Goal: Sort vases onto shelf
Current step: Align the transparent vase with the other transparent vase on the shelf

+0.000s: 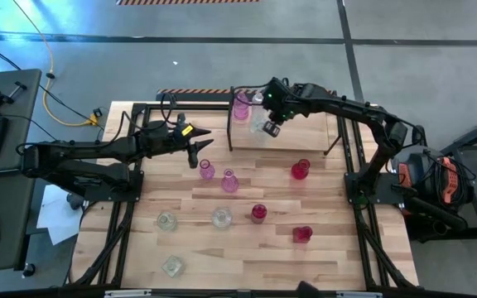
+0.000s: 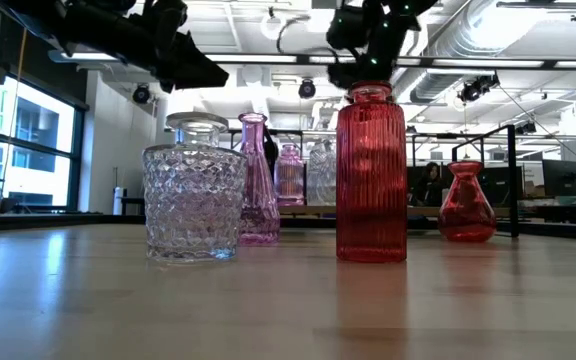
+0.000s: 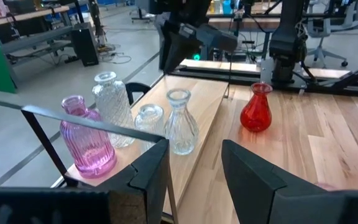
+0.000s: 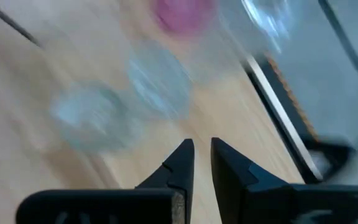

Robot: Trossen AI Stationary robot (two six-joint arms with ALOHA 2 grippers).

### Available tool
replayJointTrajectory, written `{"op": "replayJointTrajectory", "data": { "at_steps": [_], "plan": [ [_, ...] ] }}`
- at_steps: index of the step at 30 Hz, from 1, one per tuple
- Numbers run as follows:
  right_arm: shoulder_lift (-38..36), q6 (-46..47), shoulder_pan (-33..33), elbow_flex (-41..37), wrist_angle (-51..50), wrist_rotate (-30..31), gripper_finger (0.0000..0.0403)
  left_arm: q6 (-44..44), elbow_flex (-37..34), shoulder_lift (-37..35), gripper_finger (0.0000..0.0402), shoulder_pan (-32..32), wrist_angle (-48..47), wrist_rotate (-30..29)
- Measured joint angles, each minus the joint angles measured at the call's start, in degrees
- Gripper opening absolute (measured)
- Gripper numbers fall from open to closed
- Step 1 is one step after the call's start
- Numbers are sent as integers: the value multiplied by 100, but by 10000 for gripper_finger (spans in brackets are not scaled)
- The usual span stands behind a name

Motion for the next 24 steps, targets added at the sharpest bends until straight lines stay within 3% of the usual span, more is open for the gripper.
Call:
{"op": "replayJointTrajectory", "data": {
  "at_steps": [5, 14, 24],
  "plan": [
    [-82, 260, 3, -426, -294, 442, 20, 2, 0, 0, 140, 1, -206, -2],
    [-122, 241, 15, -1672, 1193, -12, 1, -87, 0, 0, 140, 1, -209, -2],
    [-286, 258, 15, -1784, 1411, -449, 0, -108, 0, 0, 140, 1, -320, -2]
  ]
}}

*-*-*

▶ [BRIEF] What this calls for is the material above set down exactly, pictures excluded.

▶ [EXPECTED OUTPUT]
Goal: Sort vases onto shelf
Current step: Align the transparent vase with the other transparent vase on the shelf

+0.000s: 
+0.000s: 
+0.000s: 
+0.000s: 

Robot: Trossen AI Stationary robot (two six-joint arms with ALOHA 2 grippers).

### Available tool
replayJointTrajectory, written `{"op": "replayJointTrajectory", "data": { "at_steps": [_], "plan": [ [_, ...] ] }}`
- at_steps: index of the step at 30 Hz, from 1, one per tuple
- Numbers run as follows:
  right_arm: shoulder_lift (-38..36), q6 (-46..47), shoulder_pan (-33..33), elbow_flex (-41..37), wrist_angle (-51..50), wrist_rotate (-30..31), gripper_finger (0.0000..0.0403)
  left_arm: q6 (-44..44), elbow_flex (-37..34), shoulder_lift (-37..35), gripper_finger (0.0000..0.0402), shoulder_pan (-32..32), wrist_angle (-48..47), wrist_rotate (-30..29)
- Measured joint angles, each minus the joint angles measured at the call's start, in degrees
- Gripper opening absolute (measured)
- Gripper numbers fall from open to closed
- Step 1 is one step after the call's start
- Numbers are sent as integers: the value multiplied by 100, but by 10000 for gripper_finger (spans in brackets are not scaled)
- The usual span stands behind a name

Motion for the next 24 steps, targets added at the sharpest bends until straight lines stay within 3% of the usual span, more is open for the gripper.
Call:
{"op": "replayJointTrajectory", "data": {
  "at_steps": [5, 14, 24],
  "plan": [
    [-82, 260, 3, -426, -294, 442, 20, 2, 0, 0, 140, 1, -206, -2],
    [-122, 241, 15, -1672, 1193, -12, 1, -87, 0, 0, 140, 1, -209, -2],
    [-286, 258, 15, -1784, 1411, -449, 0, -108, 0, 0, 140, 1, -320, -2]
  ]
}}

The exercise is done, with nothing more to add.